I haven’t discussed my history as a sex worker so far on this blog, but it’s only five entries old – give me time and believe me I will! But today I stumbled this timely reminder of why I must be careful to ensure my anonymity on my blog. I’m not a teacher and don’t plan on ever being a teacher (but, hey, lots of things have happened in my life that I never planned on), but I do have a professional career these days and I hope to be employed by other companies in the future. Already I half-worry sometimes that the truth about my previous employment will somehow become public and create scandals. I am really not that important in my industry – I’m not in the public eye and I don’t work with children – but the media does like to run a nice “Journalist’s shameful past as a stripper!” or “Policewoman moonlighted as hooker!” story. I don’t want to be one of them.
Sadly, I think Petro was either hopelessly naive or intentionally provocative when she says, “I continued to write and began publishing stories and articles about my former occupation. I wrote without pseudonym or apology, feeling it my Constitutional as well as human right to not have to hide my identity or suppress my opinion.” It’s one of those things that ought to be true but just plain isn’t. Because, as she also says in her article, “Once a sex worker, always a whore.”

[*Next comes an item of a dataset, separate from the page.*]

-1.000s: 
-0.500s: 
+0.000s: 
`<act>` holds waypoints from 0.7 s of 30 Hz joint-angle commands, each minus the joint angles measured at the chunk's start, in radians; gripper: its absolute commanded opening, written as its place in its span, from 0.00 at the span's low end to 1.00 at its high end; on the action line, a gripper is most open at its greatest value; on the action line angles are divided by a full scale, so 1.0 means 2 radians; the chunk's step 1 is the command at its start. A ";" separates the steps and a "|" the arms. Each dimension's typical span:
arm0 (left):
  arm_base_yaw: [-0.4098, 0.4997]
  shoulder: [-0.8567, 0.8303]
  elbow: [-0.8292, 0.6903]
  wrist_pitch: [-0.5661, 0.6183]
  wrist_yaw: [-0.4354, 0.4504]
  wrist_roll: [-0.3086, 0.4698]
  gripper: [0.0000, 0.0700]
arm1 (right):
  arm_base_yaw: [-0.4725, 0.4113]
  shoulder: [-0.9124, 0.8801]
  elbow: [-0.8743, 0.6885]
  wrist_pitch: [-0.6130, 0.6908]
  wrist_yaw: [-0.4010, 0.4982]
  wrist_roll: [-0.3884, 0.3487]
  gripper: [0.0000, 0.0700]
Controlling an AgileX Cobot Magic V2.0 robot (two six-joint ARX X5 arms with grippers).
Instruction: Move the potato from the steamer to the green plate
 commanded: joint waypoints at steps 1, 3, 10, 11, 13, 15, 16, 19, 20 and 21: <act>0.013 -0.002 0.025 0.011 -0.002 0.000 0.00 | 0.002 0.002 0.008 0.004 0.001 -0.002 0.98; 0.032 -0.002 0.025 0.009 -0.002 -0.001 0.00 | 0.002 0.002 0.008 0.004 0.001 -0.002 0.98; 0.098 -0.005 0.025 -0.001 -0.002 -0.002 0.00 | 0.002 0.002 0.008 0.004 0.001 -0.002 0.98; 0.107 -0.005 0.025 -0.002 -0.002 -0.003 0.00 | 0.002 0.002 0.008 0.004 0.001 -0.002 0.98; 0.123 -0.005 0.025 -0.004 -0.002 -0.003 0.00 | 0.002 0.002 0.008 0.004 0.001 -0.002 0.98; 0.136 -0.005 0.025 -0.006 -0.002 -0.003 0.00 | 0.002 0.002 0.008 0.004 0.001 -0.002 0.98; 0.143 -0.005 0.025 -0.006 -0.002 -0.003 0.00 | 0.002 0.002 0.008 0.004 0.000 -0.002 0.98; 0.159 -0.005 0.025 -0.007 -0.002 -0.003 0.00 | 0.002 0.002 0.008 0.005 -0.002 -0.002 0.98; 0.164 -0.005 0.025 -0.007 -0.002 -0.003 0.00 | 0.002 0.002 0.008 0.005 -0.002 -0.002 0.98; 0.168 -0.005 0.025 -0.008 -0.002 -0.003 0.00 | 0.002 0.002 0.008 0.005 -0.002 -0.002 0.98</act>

It seems to me to be one of those things that society deems to be unforgiveable (I say “unforgiveable” although I don’t believe that sex work is something which needs to be “forgiven”). You can be a recovering alcoholic, a rehabilitated drug addict, a former kleptomaniac, an ex-con or an ex evangelic pastor and expect society to give you a fair go. I’m not saying these people shouldn’t be given a fair go – of course they should. But, unlike petty crime or drug addiction, sex work stains you forever. The only societally accepted picture of a redeemed prostitute is a woman who was somehow manipulated into sex work who bravely fought to escape. A woman who chose to enter the industry of her own volition and chose to leave of her own volition? Impossible. She made bad choices, was a nympho, stupid, insane, self-destructive, possibly feeding a drug habit…
A few weeks after I started working at a brothel, one of my friends said to me, “You know, even if you quit working tomorrow, you’re always going to be an ex-prostitute now.” This is true, and you know what? I’m pretty proud of that fact. But I don’t need it destroying my future employment options.